**REQUIRED WORK**:
Your result will be the set of lines with "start", copied from the material below.

**COLLECTED MATERIAL**:
──────────────────────────────

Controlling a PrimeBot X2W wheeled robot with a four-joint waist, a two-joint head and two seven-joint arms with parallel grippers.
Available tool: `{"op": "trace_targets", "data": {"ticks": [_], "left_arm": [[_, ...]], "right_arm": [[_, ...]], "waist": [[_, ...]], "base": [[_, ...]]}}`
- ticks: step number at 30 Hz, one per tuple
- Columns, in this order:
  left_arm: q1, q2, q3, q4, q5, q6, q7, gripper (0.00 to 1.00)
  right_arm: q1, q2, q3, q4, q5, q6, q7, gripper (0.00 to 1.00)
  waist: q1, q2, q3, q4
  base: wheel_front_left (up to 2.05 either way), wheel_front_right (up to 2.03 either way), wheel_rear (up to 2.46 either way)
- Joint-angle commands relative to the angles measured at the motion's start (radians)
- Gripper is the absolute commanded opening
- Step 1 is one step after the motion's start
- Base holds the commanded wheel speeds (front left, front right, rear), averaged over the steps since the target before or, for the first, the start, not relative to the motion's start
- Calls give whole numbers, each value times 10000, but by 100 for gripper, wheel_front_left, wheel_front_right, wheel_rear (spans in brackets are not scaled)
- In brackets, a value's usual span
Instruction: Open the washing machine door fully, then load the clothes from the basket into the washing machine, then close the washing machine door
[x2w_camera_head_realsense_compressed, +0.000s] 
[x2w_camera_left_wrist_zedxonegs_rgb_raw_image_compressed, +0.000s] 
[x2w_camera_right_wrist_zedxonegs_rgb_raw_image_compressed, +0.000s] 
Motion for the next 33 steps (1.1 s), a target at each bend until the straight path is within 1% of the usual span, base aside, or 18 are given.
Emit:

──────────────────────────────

**FINISHED TASK**:
- Joint-angle commands relative to the angles measured at the motion's start (radians)
- Step 1 is one step after the motion's start
- Base holds the commanded wheel speeds (front left, front right, rear), averaged over the steps since the target before or, for the first, the start, not relative to the motion's start

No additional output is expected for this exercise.